La fructosa es un azúcar simple que se puede encontrar de manera natural en las frutas y que se ingiere principalmente en forma de sacarosa. La sacarosa, más conocida como azúcar común, es una molécula formada por glucosa y fructosa que, al ser ingerida, se separa en el intestino en sus dos moléculas. También hay que conocer que, otra posible fuente de fructosa es el sorbitol, un edulcorante que al ser metabolizado por nuestro organismo puede generar este azúcar.
La fructosa debe ser absorbida por las células intestinales y metabolizada por nuestro organismo para poder ser utilizado. En el momento en el que hay un problema en su absorción o metabolización es cuando surge la intolerancia a la fructosa.

No confundir intolerancia hereditaria a la fructosa y malabsorción de la fructosa

Para poder saber que tratamiento alimentario es necesario seguir ante una intolerancia a la fructosa debemos diferenciar entre dos casos muy distintos: la intolerancia hereditaria a la fructosa (IHF) y la malabsorción de la fructosa.

Qué es la intolerancia hereditaria a la fructosa (IHF)

La IHF es un error genético del metabolismo de la fructosa que se da en 1 de cada 20.000 personas. Debido a este error congénito, cuando las personas que padecen IHF ingieren fructosa, ésta es absorbida por las células intestinales pero el organismo es incapaz de metabolizarla correctamente ya que carece de la enzima fructosa-1-fosfato-aldolasa (aldolasa B).
Esta deficiencia genera que se acumule un producto intermedio de la degradación de la fructosa que es tóxico para el organismo. Los síntomas que suelen presentar son fallo de medro (insuficiente ganancia de peso en niños pequeños), nauseas, vómitos, deshidratación, disfunción hepática, hipoglucemia e ictericia (coloración amarillenta de la piel y mucosas debida a un aumento de la bilirrubina). Estos síntomas suelen iniciarse con la introducción de alimentos con fructosa (fruta, cereales preparados, etc.) en el lactante y pueden mejorar con un diagnóstico temprano y un buen tratamiento dietético.

Por tanto, la IHF es una situación que se mantiene de por vida y que se diagnostica, generalmente, a una edad temprana mediante test bioquímicos y test genéticos. Aun que, en algunas ocasiones, el diagnóstico puede ser más tardío porque los niños adquieren aversión a los productos dulces o que contienen fructosa y no presentan estos síntomas tan marcados.

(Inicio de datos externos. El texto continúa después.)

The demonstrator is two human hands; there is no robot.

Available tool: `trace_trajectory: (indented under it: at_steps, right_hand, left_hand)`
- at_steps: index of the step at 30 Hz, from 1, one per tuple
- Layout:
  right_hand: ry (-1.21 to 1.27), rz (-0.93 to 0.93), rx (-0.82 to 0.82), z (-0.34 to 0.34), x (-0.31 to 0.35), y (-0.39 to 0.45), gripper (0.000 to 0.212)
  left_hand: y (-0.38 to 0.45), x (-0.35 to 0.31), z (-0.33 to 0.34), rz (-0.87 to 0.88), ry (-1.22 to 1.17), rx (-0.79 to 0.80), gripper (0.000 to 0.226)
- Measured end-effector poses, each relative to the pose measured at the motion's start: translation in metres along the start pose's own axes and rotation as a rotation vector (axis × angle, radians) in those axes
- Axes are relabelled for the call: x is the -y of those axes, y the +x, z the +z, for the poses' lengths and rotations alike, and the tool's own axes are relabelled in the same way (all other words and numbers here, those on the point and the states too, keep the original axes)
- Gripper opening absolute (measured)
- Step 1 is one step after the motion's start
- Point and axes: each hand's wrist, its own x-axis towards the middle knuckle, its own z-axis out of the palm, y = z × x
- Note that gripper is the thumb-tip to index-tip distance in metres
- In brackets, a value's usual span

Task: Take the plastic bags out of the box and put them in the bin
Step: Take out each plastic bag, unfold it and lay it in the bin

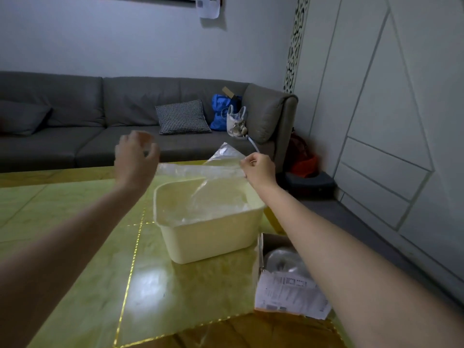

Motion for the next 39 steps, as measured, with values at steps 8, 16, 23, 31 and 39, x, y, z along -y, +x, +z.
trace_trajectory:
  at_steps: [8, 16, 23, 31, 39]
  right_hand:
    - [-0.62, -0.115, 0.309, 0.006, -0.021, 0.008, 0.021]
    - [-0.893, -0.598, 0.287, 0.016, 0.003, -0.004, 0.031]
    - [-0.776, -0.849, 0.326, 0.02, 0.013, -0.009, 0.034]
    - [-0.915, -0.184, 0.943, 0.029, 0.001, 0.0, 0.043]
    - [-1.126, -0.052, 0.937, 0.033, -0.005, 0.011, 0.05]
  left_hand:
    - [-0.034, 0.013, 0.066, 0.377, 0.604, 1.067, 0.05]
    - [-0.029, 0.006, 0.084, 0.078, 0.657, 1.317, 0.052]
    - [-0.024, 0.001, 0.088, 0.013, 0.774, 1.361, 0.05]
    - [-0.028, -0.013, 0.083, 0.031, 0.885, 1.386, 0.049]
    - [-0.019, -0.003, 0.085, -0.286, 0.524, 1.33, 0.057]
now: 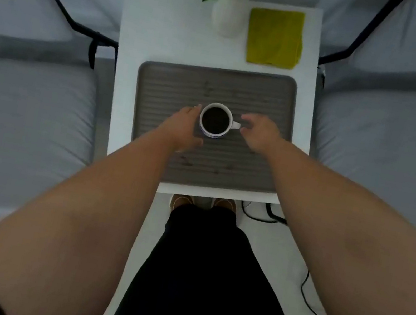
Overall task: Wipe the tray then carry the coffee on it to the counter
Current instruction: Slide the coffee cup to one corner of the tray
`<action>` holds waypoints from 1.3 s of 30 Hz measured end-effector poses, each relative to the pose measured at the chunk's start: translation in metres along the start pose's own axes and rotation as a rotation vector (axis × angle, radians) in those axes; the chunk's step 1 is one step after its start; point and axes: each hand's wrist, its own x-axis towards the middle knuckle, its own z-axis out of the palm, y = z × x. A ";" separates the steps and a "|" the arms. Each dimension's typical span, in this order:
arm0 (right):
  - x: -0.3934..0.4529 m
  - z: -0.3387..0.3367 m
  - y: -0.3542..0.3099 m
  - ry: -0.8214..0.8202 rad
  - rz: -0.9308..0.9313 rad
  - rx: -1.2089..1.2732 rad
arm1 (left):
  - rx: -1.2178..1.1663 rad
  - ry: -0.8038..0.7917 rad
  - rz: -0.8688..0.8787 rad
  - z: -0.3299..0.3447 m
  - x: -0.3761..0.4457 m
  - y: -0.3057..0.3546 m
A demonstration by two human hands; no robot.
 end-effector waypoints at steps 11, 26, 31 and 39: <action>0.031 0.044 0.012 0.097 0.004 0.339 | -0.250 0.276 0.142 0.037 0.043 -0.019; 0.048 0.048 -0.036 0.061 -0.121 0.409 | -0.422 0.503 0.174 0.019 0.028 -0.054; 0.071 0.053 -0.082 0.030 -0.210 0.388 | -0.416 0.577 0.129 -0.009 0.028 -0.087; 0.107 0.068 -0.124 0.037 -0.217 0.395 | -0.408 0.584 0.133 -0.038 0.050 -0.125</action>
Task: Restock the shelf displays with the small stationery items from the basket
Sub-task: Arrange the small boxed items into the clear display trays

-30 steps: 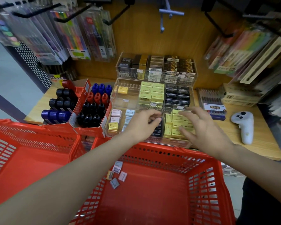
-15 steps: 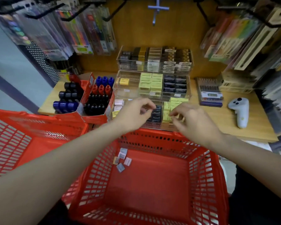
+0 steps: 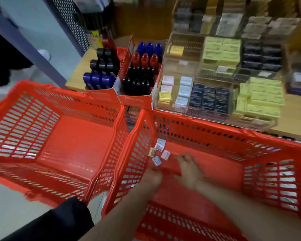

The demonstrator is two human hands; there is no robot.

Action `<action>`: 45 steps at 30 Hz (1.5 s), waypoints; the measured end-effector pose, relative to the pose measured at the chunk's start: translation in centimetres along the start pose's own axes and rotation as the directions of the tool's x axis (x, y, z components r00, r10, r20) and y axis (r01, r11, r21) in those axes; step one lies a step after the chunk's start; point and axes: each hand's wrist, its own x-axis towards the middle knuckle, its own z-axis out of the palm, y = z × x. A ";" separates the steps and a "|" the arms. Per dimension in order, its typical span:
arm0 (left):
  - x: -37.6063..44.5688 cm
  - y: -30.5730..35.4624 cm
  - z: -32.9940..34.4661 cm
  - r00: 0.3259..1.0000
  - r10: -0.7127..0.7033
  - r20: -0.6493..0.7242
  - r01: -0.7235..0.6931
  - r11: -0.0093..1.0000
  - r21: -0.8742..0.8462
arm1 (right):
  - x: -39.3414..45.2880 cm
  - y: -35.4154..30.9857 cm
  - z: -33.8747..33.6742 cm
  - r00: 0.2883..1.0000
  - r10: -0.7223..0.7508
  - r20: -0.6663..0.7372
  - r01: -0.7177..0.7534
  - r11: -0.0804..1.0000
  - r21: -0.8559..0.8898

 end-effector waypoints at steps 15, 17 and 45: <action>4.3 -4.5 1.7 0.983 -0.170 -0.064 0.124 0.884 -0.451 | 6.7 -4.0 6.9 0.969 0.145 -0.199 -0.128 0.987 0.095; 4.3 -4.6 1.8 0.980 -0.197 -0.041 0.155 0.871 -0.466 | 6.0 -3.2 6.3 0.978 0.101 -0.185 -0.076 0.988 0.137; 4.3 -3.5 1.2 0.944 -0.130 0.302 0.319 0.582 -0.748 | 3.1 -0.1 4.0 0.963 -0.008 -0.268 0.147 0.854 0.500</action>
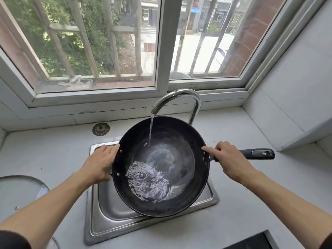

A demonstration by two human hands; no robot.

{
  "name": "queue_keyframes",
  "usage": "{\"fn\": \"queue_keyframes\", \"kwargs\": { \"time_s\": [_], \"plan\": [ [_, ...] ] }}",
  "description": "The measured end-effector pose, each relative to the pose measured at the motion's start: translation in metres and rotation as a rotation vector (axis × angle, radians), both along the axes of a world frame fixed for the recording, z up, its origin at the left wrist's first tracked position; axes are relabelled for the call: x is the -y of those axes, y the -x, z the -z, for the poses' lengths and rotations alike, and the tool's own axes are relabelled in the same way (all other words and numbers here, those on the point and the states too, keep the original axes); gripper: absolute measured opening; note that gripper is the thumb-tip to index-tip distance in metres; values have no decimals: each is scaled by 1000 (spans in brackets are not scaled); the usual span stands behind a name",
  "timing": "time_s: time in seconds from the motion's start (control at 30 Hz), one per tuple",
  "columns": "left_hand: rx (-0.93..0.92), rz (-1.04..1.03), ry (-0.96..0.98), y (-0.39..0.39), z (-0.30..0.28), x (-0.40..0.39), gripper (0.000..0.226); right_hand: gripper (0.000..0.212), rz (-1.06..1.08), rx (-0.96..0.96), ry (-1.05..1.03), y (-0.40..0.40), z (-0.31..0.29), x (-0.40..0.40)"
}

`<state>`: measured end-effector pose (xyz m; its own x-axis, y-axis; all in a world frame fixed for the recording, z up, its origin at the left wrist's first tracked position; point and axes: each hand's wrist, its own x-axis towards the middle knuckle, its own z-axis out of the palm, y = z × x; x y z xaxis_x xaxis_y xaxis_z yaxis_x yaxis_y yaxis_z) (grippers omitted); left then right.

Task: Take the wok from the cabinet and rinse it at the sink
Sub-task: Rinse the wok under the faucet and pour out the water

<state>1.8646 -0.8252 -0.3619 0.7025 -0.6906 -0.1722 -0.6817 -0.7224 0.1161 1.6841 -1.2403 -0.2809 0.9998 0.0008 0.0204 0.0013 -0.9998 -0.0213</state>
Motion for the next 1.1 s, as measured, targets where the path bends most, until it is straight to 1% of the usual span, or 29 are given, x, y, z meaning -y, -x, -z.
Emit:
{"fn": "queue_keyframes", "kwargs": {
  "time_s": [0.2,0.4,0.5,0.63,0.73,0.87,1.03,1.1],
  "plan": [
    [7,5,6,-4,7,23,122,78,15,25,43,0,-20,12],
    [15,21,41,-3,21,41,122,80,30,25,100,5,-29,19],
    [-6,21,90,-3,31,43,121,83,26,26,131,9,-31,20],
    [-31,41,152,-2,33,47,117,88,32,-2,191,12,-35,19],
    [-50,52,198,-2,34,52,120,87,32,-13,219,12,-45,16],
    [-86,58,233,-6,44,59,126,80,38,-90,224,14,-66,3],
    [-95,84,333,-6,48,77,113,78,78,-106,243,24,-83,-11],
    [-96,80,344,-6,50,83,112,77,99,-108,264,29,-83,-12]
  ]
}}
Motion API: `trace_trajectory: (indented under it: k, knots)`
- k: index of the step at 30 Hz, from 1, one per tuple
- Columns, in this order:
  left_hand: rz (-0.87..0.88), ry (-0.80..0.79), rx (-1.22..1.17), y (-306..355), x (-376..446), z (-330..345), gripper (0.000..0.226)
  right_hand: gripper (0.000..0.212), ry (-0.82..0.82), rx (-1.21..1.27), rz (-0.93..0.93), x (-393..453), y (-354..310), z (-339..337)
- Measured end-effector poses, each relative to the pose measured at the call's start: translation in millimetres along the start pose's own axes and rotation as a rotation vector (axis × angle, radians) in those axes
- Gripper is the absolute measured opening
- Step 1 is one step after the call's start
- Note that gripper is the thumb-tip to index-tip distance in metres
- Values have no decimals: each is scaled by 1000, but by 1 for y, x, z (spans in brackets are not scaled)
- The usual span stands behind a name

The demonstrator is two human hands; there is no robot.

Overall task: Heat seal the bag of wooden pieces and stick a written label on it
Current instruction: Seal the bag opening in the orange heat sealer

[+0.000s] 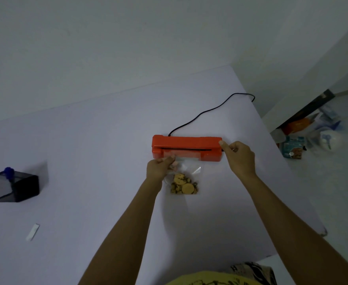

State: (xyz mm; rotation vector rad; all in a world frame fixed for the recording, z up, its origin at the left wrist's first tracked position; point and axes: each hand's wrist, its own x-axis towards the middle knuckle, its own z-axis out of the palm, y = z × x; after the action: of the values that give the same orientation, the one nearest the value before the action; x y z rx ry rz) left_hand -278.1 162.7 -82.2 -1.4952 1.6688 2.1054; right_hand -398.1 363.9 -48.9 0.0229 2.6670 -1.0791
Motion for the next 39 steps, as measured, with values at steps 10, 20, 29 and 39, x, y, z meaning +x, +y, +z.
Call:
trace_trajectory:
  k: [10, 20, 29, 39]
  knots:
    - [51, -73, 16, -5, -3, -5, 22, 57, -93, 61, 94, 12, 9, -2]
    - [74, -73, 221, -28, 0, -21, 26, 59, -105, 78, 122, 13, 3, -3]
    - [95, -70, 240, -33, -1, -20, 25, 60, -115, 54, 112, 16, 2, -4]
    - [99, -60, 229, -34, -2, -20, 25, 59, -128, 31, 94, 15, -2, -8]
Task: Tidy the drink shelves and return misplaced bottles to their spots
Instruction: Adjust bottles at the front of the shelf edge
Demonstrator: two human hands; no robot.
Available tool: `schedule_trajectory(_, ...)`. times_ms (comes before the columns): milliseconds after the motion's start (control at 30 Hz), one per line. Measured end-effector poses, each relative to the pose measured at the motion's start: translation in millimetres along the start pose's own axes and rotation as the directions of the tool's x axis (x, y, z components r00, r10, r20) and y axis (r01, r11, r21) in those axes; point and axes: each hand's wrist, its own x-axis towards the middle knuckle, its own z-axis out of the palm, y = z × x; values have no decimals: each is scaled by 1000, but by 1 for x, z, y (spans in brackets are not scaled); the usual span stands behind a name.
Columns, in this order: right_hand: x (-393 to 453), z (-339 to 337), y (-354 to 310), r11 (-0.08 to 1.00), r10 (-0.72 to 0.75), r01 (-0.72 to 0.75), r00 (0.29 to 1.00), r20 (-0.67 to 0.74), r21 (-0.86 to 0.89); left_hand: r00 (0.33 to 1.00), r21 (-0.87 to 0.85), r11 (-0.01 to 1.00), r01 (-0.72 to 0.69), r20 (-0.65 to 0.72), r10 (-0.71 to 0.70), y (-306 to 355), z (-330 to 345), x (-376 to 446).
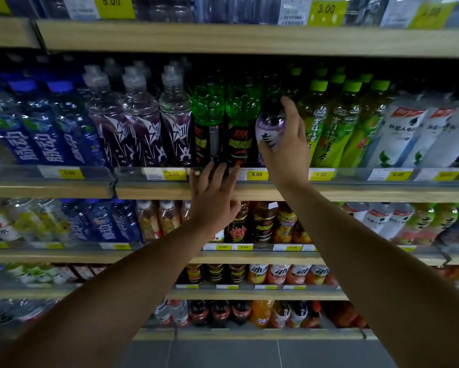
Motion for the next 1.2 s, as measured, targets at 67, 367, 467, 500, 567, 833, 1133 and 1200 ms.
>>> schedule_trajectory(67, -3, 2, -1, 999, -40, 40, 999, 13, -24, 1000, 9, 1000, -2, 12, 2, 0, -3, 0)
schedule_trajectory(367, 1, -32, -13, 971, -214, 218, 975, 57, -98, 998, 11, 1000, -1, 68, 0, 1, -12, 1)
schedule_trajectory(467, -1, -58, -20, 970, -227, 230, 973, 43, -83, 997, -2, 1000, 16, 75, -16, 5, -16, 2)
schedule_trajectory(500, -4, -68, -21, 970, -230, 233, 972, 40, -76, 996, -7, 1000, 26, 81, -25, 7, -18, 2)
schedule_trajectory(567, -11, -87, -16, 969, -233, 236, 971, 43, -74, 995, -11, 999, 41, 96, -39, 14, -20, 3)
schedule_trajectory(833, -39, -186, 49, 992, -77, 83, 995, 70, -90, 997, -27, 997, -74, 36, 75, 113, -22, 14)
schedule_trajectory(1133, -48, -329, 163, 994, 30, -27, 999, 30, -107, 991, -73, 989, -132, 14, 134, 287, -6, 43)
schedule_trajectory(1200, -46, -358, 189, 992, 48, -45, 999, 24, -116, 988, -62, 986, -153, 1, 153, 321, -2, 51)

Qué es la malabsorción a la fructosa

Por otro lado, la malabsorción de la fructosa es una situación mucho más común que puede afectar a más de un 30% de la población. En este caso, las células intestinales no son capaces de absorber de manera total o parcial la fructosa, generando síntomas gastrointestinales como diarreas, dolor abdominal, nauseas o gases. Esta situación, que puede ser irreversible o reversible, se diagnostica mediante un test de hidrógeno espirado.
Por tanto, depende de la patología que se padezca y teniendo en cuenta que la gravedad de sus consecuencias es distinta, el tratamiento dietético de cada una debe ser diferente.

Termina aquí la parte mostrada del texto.